## What this task involves
Pick out the lines below that include the string "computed".

## Supplied data
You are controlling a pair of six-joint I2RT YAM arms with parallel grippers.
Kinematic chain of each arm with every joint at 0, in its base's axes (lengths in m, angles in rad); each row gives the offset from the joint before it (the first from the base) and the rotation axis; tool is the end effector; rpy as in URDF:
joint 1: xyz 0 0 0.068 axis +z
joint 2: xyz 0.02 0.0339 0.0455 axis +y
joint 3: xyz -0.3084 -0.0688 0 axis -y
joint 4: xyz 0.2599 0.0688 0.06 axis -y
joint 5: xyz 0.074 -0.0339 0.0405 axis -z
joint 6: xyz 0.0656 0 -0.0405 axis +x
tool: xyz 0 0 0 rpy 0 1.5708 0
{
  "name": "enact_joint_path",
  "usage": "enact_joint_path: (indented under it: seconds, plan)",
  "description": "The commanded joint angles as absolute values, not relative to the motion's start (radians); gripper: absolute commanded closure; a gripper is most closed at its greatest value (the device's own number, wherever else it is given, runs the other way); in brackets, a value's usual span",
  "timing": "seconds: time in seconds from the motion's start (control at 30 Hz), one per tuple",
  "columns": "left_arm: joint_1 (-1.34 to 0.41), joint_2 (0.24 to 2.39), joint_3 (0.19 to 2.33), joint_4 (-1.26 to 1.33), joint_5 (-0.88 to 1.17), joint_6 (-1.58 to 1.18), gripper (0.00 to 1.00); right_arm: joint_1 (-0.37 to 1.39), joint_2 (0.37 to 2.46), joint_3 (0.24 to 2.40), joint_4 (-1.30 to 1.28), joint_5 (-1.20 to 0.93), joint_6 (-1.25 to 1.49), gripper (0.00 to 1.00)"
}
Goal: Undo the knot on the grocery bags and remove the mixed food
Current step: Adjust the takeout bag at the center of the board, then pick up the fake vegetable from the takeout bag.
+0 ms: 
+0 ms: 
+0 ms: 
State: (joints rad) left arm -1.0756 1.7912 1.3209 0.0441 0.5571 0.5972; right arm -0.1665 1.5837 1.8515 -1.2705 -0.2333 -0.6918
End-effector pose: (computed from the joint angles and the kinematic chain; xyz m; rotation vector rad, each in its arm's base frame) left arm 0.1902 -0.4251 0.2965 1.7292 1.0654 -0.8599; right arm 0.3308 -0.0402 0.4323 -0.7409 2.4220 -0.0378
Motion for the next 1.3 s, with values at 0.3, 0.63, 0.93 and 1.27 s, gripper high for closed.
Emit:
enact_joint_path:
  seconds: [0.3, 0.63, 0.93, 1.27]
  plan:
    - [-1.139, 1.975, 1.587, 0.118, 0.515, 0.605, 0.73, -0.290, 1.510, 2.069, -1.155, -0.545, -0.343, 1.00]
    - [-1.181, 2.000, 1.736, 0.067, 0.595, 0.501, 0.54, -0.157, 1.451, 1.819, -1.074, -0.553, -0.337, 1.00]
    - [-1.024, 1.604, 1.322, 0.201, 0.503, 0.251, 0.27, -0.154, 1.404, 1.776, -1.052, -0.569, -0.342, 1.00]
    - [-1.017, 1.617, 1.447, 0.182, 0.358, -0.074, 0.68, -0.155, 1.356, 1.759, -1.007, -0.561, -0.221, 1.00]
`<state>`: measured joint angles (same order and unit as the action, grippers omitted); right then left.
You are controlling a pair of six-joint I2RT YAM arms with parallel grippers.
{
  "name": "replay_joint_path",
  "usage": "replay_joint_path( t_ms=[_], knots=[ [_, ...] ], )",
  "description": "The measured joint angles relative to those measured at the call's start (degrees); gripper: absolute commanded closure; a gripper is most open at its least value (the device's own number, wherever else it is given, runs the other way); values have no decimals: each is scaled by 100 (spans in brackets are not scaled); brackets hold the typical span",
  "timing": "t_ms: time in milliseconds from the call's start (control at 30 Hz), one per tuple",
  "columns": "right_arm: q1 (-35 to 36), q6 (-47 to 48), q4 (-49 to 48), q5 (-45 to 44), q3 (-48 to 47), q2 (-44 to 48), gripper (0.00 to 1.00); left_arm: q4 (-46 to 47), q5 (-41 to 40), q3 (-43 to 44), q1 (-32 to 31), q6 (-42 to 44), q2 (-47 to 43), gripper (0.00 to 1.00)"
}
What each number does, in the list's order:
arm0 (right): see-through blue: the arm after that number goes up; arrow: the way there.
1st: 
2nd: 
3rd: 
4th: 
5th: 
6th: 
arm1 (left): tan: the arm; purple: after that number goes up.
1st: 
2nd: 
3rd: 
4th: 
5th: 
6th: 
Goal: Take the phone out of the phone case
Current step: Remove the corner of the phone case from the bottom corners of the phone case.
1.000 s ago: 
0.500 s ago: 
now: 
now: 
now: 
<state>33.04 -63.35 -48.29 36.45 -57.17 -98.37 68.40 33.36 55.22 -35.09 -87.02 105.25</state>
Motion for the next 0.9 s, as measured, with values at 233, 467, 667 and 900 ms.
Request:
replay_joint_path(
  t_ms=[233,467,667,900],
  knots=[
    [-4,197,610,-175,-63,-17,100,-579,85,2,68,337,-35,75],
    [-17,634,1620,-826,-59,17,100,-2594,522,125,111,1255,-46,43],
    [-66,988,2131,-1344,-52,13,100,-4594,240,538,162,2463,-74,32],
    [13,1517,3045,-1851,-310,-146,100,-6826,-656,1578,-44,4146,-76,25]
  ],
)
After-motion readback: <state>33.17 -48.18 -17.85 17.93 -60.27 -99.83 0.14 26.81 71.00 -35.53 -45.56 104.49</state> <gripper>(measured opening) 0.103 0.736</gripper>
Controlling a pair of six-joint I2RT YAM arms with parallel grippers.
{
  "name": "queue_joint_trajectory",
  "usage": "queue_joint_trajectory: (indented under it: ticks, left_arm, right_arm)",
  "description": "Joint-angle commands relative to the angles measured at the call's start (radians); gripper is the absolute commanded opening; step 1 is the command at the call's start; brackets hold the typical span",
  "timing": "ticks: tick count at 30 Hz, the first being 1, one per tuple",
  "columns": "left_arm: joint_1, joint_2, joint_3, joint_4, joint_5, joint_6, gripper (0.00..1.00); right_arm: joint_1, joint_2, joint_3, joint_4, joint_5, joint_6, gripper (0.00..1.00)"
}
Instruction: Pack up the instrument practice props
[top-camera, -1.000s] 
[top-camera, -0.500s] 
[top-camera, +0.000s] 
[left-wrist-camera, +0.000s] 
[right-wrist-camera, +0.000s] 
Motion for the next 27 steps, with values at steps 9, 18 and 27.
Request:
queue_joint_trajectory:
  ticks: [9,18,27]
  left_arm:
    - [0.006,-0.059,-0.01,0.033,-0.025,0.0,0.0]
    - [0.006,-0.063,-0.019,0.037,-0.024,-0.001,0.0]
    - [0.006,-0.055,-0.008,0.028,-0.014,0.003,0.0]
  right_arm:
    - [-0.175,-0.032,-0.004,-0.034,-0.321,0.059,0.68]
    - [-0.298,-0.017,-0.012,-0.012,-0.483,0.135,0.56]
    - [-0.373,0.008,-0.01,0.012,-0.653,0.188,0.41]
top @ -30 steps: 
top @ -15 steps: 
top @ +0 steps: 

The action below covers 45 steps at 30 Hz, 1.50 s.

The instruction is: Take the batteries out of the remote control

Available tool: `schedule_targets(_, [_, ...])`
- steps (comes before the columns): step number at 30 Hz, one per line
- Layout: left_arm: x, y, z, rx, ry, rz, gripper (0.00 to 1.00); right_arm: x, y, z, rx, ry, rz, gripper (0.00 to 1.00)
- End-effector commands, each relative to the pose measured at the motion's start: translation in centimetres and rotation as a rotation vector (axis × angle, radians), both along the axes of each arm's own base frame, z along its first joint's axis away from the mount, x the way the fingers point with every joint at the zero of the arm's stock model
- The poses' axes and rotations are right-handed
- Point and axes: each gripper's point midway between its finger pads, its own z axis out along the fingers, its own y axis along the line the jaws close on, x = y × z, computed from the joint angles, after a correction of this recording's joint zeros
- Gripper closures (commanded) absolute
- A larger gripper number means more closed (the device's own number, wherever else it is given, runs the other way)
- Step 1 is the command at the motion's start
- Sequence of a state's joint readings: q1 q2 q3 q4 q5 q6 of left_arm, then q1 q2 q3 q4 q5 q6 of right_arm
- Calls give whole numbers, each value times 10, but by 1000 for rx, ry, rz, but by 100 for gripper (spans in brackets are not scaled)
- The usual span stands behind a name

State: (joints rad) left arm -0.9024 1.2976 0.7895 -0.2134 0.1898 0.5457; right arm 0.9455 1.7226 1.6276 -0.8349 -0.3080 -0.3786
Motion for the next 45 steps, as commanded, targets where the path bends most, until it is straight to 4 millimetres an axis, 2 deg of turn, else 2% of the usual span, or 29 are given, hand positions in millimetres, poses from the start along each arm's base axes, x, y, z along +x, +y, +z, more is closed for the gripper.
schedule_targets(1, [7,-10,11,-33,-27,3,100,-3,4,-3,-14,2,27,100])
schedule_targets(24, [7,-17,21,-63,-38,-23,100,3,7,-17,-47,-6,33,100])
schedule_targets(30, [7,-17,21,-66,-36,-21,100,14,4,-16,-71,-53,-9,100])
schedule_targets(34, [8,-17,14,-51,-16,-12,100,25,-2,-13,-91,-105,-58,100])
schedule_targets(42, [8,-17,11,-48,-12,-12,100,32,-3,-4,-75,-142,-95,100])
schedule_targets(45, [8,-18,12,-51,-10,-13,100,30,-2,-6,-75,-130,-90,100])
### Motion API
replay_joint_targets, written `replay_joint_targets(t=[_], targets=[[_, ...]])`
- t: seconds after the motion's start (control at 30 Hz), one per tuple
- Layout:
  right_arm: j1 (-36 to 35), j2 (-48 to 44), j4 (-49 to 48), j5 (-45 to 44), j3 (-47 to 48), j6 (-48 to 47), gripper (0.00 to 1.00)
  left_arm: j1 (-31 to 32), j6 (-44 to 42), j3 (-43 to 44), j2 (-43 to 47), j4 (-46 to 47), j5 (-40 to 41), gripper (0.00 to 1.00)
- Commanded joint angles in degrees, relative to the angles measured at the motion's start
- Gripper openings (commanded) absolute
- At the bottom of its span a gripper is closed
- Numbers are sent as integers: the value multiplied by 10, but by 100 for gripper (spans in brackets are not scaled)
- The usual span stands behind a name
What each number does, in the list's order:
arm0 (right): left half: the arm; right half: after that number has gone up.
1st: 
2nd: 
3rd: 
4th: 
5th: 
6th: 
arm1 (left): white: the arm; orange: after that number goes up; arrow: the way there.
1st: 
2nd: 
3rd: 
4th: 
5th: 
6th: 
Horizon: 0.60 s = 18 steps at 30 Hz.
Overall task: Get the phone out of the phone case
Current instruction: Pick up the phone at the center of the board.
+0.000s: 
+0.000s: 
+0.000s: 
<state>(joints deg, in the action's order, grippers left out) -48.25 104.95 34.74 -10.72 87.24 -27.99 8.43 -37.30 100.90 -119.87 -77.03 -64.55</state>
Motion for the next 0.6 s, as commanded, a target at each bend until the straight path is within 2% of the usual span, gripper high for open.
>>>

## Response box
End-effector pose: (computed from the joint angles and the kinematic chain; xyz m; rotation vector rad, each in its arm's base frame) left arm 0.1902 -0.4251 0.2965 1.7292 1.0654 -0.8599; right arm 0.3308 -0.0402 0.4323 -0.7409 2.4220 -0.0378
- Point and axes: each gripper's point midway between its finger pads, its own z axis out along the fingers, its own y axis along the line the jaws close on, x = y × z, computed from the joint angles, after a correction of this recording's joint zeros

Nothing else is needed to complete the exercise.